The Lawrence Aquatic Center opened in 1969, providing relief to all from the brutal summer sun. More than 50 years later, the pool remains a beloved spot for people trying to escape the heat: drop slides, diving boards and a lap pool mean fun for all ages when temperatures skyrocket.
The pool’s history, however, is fraught with a struggle that runs parallel to the fight for civil rights in the 1950s and ‘60s.
A marker that commemorates the years of effort that went into creating a desegregated swimming area was installed in front of the pool’s entrance last year. It will be formally dedicated this Sunday.
Prior to 1969, Lawrence lacked an integrated public pool: only the Jayhawk Plunge existed.
The Plunge, owned by Bertha Nottberg, excluded Black people by marketing itself as a private swim club despite the fact that it regularly sold single-admission tickets to white patrons. Nottberg at one point claimed that she would close the Plunge to everyone before opening it to Black patrons, so their only choice was to swim in the dangerous and polluted Kansas River.
One sizzling Friday afternoon in 1955, less than a mile away from the Jayhawk Plunge on Sixth and Florida streets, 12-year-old Wray Jones was celebrating the end of the school year with a dip in the Kaw. His brother Amos and friend Charles Steele watched Jones as he slid under the brown water’s surface. Chaos ensued as Jones remained under; a young boy from Topeka dove into the water after him; Amos and Steele froze; a stranger called the police.
His body was recovered about 30 minutes after he disappeared. Medical personnel tried in vain to resuscitate Jones as white people lounged oblivious at the pool just to the west.

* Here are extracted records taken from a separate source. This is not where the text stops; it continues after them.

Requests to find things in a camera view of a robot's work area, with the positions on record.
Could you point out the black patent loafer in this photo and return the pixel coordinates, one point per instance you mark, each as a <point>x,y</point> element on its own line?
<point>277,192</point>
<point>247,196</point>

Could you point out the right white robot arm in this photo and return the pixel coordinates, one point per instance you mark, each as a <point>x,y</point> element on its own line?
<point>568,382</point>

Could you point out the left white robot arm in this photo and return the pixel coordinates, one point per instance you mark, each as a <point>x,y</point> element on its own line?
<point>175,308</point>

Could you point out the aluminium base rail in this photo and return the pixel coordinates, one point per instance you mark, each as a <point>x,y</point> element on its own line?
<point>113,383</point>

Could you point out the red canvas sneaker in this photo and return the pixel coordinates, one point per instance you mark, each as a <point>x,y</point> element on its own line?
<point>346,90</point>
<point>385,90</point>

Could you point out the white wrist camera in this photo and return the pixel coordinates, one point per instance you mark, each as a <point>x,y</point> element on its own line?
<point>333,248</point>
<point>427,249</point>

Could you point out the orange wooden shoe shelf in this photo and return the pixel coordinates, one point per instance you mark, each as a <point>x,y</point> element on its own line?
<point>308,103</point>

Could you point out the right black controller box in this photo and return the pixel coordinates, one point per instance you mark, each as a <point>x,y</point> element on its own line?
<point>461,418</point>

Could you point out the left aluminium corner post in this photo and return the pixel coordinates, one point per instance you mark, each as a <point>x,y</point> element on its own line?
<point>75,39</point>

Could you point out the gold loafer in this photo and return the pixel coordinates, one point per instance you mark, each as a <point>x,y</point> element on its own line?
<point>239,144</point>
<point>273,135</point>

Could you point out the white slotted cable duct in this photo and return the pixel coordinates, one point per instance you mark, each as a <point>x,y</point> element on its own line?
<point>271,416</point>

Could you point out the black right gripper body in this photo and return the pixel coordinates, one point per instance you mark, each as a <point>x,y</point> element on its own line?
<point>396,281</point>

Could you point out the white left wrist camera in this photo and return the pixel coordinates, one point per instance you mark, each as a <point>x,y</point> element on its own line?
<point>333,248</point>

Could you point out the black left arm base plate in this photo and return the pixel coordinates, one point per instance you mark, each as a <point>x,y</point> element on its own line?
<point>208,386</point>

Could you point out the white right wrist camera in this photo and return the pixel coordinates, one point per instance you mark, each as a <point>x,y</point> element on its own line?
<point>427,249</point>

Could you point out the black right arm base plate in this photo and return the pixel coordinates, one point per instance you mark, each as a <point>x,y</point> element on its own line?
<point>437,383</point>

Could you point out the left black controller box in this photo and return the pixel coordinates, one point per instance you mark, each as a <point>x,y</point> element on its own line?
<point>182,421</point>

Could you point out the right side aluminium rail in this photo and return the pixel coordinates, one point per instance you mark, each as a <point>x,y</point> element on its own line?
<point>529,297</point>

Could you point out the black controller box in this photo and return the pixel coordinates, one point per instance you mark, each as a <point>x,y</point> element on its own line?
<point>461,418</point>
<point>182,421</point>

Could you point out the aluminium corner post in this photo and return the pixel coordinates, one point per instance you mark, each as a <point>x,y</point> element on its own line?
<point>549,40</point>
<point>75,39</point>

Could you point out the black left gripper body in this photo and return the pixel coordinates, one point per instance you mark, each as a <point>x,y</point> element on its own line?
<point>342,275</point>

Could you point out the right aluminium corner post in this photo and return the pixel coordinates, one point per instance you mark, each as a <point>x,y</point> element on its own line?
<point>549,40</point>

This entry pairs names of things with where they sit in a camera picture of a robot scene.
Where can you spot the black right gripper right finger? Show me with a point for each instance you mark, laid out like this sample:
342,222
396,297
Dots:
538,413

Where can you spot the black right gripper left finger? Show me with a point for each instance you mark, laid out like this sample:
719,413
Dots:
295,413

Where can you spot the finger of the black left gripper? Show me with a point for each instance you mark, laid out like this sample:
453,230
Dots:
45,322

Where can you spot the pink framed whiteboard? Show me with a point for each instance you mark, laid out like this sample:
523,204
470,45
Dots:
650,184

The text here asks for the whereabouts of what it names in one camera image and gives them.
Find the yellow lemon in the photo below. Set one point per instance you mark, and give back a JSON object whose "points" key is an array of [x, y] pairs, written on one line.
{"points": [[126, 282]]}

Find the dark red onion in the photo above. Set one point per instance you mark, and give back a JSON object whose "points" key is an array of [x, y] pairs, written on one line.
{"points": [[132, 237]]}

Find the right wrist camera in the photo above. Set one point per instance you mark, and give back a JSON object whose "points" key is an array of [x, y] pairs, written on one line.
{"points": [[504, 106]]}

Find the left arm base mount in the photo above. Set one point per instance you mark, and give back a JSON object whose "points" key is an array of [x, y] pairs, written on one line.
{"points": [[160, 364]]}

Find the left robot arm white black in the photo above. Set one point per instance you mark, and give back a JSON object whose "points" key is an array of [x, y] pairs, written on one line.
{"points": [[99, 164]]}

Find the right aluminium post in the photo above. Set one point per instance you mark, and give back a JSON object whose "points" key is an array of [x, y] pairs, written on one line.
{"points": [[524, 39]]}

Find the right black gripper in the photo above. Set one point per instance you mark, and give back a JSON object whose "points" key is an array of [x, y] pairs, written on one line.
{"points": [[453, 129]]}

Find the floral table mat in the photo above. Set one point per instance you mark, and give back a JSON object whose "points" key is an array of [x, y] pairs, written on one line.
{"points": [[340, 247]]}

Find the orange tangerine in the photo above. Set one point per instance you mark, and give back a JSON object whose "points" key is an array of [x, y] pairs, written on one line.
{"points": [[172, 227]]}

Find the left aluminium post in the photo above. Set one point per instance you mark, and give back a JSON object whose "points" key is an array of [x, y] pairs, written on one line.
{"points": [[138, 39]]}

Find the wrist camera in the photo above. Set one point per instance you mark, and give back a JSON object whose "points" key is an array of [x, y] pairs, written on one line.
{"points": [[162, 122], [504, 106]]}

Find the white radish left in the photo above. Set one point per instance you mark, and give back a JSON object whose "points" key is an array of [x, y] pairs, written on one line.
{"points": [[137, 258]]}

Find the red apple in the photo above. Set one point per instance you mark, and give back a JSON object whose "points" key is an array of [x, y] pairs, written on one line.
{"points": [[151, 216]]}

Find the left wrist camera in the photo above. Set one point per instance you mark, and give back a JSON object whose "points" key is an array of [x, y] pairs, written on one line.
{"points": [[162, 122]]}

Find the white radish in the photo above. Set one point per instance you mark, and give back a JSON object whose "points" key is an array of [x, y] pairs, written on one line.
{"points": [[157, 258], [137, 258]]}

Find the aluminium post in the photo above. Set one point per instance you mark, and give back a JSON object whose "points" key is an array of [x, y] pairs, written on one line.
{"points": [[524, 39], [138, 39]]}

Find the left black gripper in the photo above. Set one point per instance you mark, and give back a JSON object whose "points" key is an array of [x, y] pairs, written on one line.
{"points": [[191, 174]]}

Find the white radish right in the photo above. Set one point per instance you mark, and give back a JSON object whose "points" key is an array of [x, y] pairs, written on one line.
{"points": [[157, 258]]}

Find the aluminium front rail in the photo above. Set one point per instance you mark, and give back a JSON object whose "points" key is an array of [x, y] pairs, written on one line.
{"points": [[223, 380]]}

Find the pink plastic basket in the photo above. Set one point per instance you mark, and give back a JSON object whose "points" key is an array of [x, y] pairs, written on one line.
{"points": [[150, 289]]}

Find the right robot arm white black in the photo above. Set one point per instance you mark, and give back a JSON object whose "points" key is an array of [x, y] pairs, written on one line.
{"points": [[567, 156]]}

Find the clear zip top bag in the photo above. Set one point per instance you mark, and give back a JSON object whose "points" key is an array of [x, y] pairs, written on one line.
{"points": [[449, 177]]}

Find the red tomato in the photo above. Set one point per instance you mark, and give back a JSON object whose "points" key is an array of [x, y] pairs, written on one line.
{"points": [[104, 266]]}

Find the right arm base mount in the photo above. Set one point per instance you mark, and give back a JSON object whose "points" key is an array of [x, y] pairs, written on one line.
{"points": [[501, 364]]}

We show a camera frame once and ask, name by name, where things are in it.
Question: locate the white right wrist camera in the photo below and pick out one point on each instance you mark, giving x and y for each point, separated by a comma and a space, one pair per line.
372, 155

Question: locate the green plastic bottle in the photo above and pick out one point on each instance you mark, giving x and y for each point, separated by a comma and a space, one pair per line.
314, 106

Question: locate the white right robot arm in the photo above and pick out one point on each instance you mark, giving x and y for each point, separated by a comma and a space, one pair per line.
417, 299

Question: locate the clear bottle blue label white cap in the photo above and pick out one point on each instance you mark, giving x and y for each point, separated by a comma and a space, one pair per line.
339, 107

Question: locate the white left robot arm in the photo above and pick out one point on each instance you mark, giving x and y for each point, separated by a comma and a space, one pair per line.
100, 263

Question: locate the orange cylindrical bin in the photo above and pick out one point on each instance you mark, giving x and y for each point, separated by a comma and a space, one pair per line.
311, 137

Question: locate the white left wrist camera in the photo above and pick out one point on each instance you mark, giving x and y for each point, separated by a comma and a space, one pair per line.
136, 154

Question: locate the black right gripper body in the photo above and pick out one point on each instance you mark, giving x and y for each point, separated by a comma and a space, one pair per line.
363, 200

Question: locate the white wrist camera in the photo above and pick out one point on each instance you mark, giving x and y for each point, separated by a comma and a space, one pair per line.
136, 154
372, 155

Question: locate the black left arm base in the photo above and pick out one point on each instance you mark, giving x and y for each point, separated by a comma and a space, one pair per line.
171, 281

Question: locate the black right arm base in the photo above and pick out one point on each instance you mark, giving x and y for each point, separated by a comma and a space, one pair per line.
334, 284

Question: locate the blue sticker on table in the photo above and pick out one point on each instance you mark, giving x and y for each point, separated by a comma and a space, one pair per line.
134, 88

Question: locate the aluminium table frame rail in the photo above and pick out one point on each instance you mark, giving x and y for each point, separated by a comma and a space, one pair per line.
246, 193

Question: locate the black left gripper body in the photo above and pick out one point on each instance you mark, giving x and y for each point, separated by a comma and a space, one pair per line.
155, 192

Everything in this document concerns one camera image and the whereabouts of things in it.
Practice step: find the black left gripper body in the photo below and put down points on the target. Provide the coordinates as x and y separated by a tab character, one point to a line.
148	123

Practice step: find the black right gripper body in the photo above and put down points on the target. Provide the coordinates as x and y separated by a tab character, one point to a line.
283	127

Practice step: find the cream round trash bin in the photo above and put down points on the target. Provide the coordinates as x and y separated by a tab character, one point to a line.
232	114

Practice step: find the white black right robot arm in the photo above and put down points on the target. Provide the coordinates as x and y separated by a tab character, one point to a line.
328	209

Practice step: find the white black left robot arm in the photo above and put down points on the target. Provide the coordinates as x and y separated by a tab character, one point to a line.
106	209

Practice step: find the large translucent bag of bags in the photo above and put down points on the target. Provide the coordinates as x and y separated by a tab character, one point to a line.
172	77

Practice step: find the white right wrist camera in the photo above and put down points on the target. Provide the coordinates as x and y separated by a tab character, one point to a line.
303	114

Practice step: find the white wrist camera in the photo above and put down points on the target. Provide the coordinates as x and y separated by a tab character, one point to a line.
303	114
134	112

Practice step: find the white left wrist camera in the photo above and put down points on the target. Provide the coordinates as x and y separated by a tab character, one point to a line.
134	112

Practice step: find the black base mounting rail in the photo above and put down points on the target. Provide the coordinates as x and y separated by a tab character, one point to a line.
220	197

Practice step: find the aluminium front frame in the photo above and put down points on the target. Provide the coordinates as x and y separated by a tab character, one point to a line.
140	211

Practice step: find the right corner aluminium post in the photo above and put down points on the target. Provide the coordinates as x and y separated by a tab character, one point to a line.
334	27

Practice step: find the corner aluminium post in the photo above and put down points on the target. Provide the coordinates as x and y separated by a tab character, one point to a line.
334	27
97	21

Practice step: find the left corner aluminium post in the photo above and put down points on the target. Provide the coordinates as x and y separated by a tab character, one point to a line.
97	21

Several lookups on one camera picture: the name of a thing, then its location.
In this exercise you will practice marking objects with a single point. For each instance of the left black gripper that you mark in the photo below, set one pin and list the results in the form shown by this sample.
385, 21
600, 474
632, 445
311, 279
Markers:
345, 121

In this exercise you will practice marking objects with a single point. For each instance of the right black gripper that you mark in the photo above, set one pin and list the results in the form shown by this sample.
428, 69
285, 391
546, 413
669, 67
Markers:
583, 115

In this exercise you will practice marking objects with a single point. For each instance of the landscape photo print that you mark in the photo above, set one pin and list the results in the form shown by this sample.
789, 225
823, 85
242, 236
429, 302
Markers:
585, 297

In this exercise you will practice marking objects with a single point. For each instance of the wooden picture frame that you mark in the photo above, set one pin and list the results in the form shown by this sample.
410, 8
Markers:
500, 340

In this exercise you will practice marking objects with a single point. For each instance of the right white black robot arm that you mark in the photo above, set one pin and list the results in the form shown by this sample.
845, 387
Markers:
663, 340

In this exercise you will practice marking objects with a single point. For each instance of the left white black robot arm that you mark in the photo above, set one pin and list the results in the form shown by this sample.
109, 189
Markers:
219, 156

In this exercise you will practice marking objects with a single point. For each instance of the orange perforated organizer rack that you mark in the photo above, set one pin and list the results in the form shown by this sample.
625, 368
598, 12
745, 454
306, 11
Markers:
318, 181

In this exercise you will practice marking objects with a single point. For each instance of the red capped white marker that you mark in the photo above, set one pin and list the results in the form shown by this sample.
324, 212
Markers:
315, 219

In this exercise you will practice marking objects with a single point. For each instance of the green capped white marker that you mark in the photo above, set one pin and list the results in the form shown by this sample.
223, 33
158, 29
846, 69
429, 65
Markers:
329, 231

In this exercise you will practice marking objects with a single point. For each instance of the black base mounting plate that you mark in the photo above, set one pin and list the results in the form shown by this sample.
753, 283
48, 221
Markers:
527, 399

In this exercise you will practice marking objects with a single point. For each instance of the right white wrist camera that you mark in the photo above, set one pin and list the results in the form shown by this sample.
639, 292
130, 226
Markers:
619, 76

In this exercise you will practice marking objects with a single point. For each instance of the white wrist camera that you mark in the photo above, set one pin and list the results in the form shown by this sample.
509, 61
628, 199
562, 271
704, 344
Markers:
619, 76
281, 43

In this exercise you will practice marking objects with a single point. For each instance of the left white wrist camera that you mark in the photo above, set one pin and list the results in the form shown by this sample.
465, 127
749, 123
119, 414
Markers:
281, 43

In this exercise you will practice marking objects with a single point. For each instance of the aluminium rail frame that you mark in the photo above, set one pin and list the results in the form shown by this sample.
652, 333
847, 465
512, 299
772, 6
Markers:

“When Wray died, our grandmother wouldn’t let us go over to the Kaw River because of the undercurrents,” said Randy Dowdell, 73. “I almost lost a brother to those undercurrents.”
Dowdell was born and raised in Lawrence and currently resides in Dallas, Texas. The retired union worker remembers everything about growing up impoverished in the ‘50s: the regularity of racial slurs, brutal police attacks, the KKK’s constant presence (“We went to school with them … they were our politicians, and when we were picketing they threw stuff at us,”) and the years of protesting that finally led to change.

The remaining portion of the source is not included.